What to produce: A complete answer includes every line below with the word "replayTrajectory".

Top of Dataset extract

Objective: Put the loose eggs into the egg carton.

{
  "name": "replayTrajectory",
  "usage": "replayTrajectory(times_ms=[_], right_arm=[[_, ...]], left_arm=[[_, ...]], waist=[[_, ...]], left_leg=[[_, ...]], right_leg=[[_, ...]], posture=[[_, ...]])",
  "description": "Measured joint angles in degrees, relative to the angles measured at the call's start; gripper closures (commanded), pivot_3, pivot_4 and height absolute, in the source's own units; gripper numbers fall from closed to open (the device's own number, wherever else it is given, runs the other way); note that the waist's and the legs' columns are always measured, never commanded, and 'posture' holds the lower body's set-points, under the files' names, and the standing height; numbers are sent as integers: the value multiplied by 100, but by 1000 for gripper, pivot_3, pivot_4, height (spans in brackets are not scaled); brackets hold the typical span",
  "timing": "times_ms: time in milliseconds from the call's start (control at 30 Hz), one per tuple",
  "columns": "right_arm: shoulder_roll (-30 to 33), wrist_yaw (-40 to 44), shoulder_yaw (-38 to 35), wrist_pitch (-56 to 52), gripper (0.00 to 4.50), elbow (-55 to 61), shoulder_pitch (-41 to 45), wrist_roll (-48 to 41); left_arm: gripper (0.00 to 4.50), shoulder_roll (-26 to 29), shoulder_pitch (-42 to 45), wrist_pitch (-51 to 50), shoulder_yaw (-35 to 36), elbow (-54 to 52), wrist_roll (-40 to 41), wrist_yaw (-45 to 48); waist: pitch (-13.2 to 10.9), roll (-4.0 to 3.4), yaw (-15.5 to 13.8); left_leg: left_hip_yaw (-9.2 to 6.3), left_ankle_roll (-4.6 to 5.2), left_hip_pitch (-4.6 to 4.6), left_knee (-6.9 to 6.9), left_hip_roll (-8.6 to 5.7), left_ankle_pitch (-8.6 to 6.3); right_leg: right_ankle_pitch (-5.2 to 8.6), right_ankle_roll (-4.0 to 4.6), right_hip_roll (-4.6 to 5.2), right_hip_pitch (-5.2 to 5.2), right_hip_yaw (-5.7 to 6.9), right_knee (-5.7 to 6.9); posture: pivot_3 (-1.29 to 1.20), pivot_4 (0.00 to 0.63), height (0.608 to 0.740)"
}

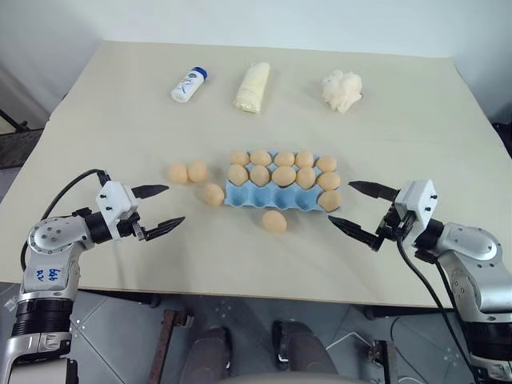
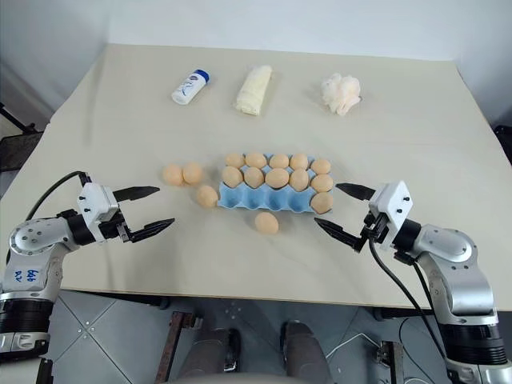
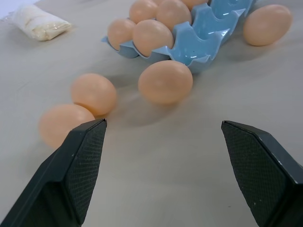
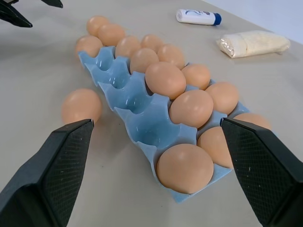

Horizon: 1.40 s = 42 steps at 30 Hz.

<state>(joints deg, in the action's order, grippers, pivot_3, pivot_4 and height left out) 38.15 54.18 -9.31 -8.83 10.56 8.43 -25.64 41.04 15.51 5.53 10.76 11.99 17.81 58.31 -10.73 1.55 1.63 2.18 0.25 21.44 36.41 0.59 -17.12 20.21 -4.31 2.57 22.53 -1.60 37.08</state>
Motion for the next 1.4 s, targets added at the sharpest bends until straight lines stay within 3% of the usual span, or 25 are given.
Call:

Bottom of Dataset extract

Answer box:
  "name": "replayTrajectory",
  "usage": "replayTrajectory(times_ms=[_], right_arm=[[_, ...]], left_arm=[[_, ...]], waist=[[_, ...]], left_leg=[[_, ...]], right_leg=[[_, ...]], posture=[[_, ...]])",

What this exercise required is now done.